- [Exercise instructions] Across the material below, how many lines contain the word "black"? Respond with the number only.

== Segment start ==

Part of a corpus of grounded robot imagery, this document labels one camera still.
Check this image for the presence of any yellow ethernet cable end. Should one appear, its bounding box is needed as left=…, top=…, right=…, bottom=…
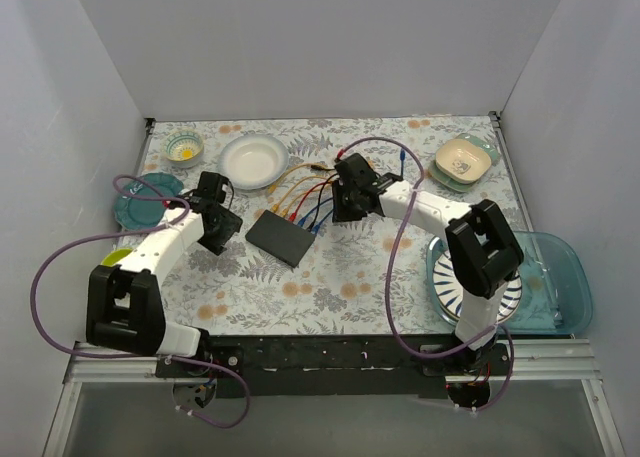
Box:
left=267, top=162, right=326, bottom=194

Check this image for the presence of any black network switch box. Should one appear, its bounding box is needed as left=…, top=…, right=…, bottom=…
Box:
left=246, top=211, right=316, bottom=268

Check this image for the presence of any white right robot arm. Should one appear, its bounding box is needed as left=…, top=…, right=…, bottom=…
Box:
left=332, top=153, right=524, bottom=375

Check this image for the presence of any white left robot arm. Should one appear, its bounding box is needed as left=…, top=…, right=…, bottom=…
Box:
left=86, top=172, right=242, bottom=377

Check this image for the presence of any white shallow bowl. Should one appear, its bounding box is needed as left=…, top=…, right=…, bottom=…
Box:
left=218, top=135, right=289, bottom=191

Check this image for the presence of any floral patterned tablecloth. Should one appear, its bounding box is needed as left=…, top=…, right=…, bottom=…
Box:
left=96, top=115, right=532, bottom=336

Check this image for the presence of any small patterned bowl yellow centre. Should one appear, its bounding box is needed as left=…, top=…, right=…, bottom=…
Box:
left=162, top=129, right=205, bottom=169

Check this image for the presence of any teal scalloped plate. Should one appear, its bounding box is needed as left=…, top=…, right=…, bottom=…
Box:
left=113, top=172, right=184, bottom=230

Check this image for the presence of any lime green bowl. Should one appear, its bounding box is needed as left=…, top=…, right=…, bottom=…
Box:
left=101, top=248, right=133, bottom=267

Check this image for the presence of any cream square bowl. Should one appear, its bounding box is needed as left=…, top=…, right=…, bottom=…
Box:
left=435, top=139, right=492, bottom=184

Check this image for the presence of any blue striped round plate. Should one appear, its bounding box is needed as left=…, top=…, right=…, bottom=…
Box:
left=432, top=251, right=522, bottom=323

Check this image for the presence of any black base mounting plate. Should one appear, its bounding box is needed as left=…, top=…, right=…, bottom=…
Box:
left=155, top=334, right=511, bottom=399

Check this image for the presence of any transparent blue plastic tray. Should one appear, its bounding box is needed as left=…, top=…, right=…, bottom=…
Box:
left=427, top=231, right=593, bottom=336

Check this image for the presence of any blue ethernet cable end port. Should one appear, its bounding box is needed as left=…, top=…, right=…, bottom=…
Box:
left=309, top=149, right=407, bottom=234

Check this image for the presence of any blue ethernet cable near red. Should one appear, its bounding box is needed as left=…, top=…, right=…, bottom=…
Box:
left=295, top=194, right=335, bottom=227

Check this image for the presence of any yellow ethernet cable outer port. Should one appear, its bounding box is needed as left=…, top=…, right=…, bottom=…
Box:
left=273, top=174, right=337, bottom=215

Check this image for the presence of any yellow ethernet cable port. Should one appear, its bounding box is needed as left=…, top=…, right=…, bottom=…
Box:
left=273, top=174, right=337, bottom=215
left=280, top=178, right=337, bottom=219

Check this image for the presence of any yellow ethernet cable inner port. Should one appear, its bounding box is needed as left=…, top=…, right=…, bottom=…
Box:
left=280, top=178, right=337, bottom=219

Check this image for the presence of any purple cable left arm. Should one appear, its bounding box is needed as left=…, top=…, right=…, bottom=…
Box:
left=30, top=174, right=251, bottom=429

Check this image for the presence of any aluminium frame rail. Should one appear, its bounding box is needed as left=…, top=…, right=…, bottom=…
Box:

== Segment end ==

- [Solution to this task] 2